My companion chose the mulligatawny, another menu staple. It was laden with diced white-meat chicken and vegetables, in a broth redolent of curry that was flavorful but not spicy-hot.

Soup prices vary, as does the daily selection, but any of them are don’t-miss choices. Cream of cauliflower is a regular selection now, but that will change with the advent of the growing season. Smoked turkey and wild rice is another perennial favorite.

The soup menu is color-coded for vegetarian and vegan selections, another plus. We’d note that the mushroom soup, while vegetarian, seems every bit as substantial as a meat-based variety, although with all the dairy products it doesn’t qualify as vegan. And the half-portions of soup offered on the menu are plenty, especially combined with a sandwich or salad.

We chose one of each of these options. My half Reuben ($5.25) was adequately stuffed with corned beef (pastrami and turkey are options), but short on sauerkraut and missing the customary Thousand Island dressing that I thought I had specified. There was plenty of sharp mustard, though – a little too much, in my opinion.

The accompanying coleslaw was very finely shredded, a plus, but the creamy dressing was ho-hum. Still, there was plenty of it. Potato or macaroni salad, chips and fresh fruit also are side options.

My guest opted for a salad with cheese-stuffed tortellini and a pesto dressing, garnished with pine nuts and grated parmesan ($7.75 for the full-size serving). She was happy – there were enough tortellini to hold her through the rest of the working day, a good mix of greens and plenty of cherry tomatoes. The handful of piñon nuts scattered over the top was a plus, as was the pesto vinaigrette dressing – not too tart, plenty of sweet basil flavor.

Pie was our no-brainer choice for dessert. Banana cream and black cherry were both on the specials menu, so we chose a helping of each. The banana cream was the best, we thought, made with dead ripe bananas and very tasty.

The black cherry was a little too sweet for our taste – we’d have preferred the standard sour-cherry version. Both, however, were marred by too-thick crusts. Since banana cream has but a single bottom crust, that was another point in its favor.

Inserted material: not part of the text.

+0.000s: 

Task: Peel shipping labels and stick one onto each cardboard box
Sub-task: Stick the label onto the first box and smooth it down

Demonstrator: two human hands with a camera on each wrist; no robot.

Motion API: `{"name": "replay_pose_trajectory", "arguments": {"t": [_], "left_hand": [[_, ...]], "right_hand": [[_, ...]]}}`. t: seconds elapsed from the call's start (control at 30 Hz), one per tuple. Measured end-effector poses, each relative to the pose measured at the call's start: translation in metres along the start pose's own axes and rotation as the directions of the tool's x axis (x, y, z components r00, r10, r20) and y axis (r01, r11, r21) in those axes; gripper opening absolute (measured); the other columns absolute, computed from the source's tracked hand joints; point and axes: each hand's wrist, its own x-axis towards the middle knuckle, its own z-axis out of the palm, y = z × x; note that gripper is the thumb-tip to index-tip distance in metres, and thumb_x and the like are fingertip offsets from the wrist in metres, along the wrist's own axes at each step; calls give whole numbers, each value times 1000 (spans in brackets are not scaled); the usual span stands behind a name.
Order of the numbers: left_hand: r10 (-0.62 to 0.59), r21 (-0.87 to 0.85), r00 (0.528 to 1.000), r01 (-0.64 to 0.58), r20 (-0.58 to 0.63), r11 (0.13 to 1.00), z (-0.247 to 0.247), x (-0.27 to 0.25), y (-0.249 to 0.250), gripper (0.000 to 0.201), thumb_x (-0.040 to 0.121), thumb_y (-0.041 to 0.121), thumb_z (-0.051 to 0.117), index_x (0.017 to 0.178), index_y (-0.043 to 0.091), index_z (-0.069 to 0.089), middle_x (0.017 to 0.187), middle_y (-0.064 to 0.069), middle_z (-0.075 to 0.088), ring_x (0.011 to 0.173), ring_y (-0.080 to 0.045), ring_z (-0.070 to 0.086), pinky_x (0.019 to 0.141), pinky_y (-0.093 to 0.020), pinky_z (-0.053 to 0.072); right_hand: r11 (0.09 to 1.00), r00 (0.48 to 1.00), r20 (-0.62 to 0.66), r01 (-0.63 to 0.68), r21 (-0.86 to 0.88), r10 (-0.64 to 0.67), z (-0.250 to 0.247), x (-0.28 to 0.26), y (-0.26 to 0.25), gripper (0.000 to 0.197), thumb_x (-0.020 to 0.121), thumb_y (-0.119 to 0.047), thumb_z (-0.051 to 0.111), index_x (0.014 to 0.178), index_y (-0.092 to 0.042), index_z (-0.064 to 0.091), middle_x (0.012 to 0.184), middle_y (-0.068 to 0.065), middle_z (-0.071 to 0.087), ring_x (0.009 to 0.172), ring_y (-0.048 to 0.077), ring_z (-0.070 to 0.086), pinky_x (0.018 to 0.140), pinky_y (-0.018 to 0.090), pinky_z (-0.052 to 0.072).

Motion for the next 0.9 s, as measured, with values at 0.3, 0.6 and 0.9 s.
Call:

Service was excellent in the middle of the lunch-hour crush, but became more lackadaisical once that was over. Intent on a long and leisurely meal, we still found ourselves looking for the waiter in the 15 minutes it took between our dessert request and the moment it actually arrived.

Back Street Bistro won’t win any awards for graciousness or elegance. But it serves good, straightforward food. If you are in the mood for soup, it’s several notches above average and reason enough to go there.